Task goal :: Print every line of the listing exactly, please.

******

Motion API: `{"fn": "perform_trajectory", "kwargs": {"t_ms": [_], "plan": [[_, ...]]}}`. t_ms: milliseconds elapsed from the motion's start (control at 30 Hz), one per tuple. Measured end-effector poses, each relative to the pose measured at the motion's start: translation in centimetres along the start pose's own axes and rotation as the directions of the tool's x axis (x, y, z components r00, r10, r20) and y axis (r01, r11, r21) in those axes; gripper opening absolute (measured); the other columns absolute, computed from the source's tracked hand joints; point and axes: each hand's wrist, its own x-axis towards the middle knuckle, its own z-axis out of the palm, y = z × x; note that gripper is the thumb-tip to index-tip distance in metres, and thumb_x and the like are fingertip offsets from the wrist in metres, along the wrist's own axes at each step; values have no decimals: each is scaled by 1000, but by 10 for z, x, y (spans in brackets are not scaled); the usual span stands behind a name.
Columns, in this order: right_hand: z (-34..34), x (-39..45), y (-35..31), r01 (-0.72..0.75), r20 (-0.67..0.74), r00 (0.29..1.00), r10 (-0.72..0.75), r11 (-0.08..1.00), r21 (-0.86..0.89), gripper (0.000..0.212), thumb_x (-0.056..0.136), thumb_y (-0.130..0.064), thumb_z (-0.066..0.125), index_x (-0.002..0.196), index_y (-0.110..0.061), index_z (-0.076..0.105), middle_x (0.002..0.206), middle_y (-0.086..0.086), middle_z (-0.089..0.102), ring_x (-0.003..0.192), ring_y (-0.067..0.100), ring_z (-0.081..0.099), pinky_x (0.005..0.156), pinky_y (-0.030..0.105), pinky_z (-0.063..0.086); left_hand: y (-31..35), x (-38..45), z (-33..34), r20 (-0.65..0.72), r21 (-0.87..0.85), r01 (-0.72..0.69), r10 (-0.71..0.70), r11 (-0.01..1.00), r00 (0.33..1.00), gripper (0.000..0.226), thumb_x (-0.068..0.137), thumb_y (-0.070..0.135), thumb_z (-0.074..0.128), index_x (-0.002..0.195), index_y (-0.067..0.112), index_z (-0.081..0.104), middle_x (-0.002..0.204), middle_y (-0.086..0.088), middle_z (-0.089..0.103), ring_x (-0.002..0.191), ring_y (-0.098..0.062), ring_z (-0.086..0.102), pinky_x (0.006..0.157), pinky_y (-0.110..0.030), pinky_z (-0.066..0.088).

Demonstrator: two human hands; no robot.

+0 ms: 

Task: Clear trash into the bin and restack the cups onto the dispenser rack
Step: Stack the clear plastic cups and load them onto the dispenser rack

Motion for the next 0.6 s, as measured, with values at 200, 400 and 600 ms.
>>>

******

Response ::
Motion API: `{"fn": "perform_trajectory", "kwargs": {"t_ms": [_], "plan": [[_, ...]]}}`. t_ms: milliseconds elapsed from the motion's start (control at 30 Hz), one per tuple. Measured end-effector poses, each relative to the pose measured at the motion's start: translation in centimetres along the start pose's own axes and rotation as the directions of the tool's x axis (x, y, z components r00, r10, r20) and y axis (r01, r11, r21) in those axes; gripper opening absolute (measured); the other columns absolute, computed from the source's tracked hand joints; point and axes: each hand's wrist, its own x-axis towards the middle knuckle, its own z-axis out of the palm, y = z × x; note that gripper is the thumb-tip to index-tip distance in metres, and thumb_x and the like are fingertip offsets from the wrist in metres, along the wrist's own axes at each step; values have no decimals: each is scaled by 1000, but by 10 for z, x, y (spans in brackets are not scaled); the usual span stands behind a name.
Columns, in this order: right_hand: z (-34..34), x (-39..45), y (-35..31), r01 (-0.72..0.75), r20 (-0.67..0.74), r00 (0.29..1.00), r10 (-0.72..0.75), r11 (-0.08..1.00), r21 (-0.86..0.89), gripper (0.000..0.212), thumb_x (-0.056..0.136), thumb_y (-0.130..0.064), thumb_z (-0.066..0.125), index_x (-0.002..0.196), index_y (-0.110..0.061), index_z (-0.076..0.105), middle_x (0.002..0.206), middle_y (-0.086..0.086), middle_z (-0.089..0.102), ring_x (-0.003..0.192), ring_y (-0.067..0.100), ring_z (-0.081..0.099), pinky_x (0.005..0.156), pinky_y (-0.030..0.105), pinky_z (-0.063..0.086); left_hand: y (-31..35), x (-38..45), z (-33..34), r20 (-0.65..0.72), r21 (-0.87..0.85), r01 (-0.72..0.69), r10 (-0.71..0.70), r11 (-0.01..1.00), r00 (0.33..1.00), gripper (0.000..0.226), thumb_x (-0.068..0.137), thumb_y (-0.070..0.135), thumb_z (-0.074..0.128), index_x (-0.002..0.195), index_y (-0.067..0.112), index_z (-0.081..0.104), middle_x (-0.002..0.204), middle_y (-0.086..0.088), middle_z (-0.089..0.103), ring_x (-0.002..0.191), ring_y (-0.098..0.062), ring_z (-0.086..0.102), pinky_x (0.006..0.157), pinky_y (-0.110..0.030), pinky_z (-0.066..0.088).

Demonstrator: two human hands; no robot.

+0 ms: 

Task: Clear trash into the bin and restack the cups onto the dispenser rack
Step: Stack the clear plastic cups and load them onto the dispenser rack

Motion for the next 0.6 s, as measured, with values at 200, 400 and 600 ms.
>>>

The exercise asks for nothing more than this.